U.S. Security Associates argued that the security guards’ jobs are in situations that vary widely, preventing true commonality or typicality for a class, according to its May appeal. The court would have to determine, first, whether the guards took unpaid off-duty meals and, second, if they did not, whether the nature of the work required them to stay on duty as they ate, the security company claimed.
The security company would have had to demonstrate that the nature of the guards’ work required them to eat their meals on the job, but it failed to do so because it couldn’t sufficiently demonstrate why the guards had to work alone, the three-judge panel wrote in Friday’s decision.
Further, the very question of whether the guards were required to be the sole person on-duty was enough to demonstrate commonality among the members of the class, the panel wrote.

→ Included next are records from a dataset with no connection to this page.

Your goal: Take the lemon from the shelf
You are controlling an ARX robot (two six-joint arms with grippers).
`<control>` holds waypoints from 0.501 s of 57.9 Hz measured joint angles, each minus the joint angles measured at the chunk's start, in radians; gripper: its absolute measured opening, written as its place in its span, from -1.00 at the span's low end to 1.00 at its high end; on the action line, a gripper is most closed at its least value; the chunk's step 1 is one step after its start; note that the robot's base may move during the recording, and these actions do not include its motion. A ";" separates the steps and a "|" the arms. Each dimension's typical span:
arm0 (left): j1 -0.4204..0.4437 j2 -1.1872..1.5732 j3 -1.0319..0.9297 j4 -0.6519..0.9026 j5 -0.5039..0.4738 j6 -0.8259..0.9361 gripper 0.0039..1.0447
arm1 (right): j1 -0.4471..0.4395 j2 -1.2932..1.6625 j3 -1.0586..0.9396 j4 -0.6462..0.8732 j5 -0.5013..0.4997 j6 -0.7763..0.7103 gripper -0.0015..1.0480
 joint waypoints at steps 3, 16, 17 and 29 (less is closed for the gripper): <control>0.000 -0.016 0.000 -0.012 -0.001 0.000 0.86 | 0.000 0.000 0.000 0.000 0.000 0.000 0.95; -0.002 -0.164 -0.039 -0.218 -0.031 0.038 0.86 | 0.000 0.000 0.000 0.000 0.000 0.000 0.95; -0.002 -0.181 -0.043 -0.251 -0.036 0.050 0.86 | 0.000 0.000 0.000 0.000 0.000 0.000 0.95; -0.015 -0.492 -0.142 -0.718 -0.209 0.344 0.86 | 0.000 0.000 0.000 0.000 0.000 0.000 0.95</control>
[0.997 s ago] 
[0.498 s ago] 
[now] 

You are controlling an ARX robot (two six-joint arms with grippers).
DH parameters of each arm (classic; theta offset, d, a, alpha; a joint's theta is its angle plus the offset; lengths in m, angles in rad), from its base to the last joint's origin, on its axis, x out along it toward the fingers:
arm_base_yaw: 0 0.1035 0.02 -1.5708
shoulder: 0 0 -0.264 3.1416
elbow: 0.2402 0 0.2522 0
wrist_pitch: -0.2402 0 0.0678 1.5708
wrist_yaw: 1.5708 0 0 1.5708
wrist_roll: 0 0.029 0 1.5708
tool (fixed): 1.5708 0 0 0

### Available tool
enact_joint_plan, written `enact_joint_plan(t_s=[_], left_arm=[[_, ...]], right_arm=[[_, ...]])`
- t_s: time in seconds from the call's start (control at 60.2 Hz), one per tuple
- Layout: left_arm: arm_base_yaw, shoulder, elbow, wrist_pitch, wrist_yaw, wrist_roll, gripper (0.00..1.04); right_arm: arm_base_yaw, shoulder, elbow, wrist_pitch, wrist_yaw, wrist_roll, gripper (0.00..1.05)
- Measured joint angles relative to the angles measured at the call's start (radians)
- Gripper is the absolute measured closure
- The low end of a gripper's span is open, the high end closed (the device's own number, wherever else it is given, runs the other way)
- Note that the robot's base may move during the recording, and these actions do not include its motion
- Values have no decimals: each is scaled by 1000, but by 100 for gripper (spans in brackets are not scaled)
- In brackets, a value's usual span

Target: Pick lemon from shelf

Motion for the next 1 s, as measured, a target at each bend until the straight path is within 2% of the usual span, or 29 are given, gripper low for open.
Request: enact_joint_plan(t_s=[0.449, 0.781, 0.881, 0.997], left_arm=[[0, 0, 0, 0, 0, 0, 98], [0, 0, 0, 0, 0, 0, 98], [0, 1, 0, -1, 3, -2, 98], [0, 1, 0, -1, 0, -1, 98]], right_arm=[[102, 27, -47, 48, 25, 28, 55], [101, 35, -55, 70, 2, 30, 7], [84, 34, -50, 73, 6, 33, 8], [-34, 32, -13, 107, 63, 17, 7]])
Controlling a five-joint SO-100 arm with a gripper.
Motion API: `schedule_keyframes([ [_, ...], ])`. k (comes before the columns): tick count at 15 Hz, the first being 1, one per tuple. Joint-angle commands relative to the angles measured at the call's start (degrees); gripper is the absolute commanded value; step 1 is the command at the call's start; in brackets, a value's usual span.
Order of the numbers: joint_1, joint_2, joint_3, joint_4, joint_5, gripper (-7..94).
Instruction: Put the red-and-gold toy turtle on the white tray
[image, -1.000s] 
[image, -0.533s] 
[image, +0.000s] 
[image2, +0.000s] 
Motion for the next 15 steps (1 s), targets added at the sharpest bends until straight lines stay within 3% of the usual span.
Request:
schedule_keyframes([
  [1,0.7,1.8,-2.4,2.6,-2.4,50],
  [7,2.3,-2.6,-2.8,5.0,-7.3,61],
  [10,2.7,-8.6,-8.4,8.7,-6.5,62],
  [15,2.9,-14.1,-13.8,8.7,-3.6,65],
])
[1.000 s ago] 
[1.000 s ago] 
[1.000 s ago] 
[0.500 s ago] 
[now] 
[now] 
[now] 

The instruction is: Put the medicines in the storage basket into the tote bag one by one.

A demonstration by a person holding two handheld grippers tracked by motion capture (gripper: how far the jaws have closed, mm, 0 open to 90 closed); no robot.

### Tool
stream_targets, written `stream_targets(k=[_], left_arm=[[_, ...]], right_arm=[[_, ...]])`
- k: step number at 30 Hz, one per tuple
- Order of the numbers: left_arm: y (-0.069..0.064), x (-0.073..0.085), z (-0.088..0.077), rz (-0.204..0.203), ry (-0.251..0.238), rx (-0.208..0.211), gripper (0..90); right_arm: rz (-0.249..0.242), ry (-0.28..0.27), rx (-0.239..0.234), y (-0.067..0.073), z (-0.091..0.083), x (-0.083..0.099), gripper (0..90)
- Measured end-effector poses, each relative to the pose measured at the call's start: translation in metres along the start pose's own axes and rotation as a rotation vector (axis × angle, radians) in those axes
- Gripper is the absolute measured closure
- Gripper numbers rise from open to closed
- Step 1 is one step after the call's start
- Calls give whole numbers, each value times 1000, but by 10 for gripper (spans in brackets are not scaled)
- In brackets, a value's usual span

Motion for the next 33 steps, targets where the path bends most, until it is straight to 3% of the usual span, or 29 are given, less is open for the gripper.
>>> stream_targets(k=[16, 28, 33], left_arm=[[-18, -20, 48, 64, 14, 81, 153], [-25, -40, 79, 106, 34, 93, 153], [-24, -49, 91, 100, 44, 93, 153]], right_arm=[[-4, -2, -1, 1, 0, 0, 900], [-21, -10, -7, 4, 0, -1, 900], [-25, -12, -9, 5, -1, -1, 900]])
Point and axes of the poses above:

The appellate panel said it was not persuaded by U.S. Security Associates Inc.’s argument that the nature of the security guards’ work prevented them from being able to take meal breaks because they often were the only guard on a post during their shift.
“The need for on-duty meal periods results from its own staffing decisions,” the panel wrote in Friday’s decision. “We offer no opinion on whether [U.S. Security Associates’] ‘single-guard’ staffing model will qualify for the ‘nature of the work’ exception.”
U.S. Circuit Judges Richard A. Paez and Paul J. Watford and U.S. District Judge Leslie E. Kobayashi sat on the panel that arrived at Friday’s decision.
The case is Muhammed Abdullah et al. v. U.S. Security Associates Inc., case number 11-55653, in the U.S. Court of Appeals for the Ninth Circuit.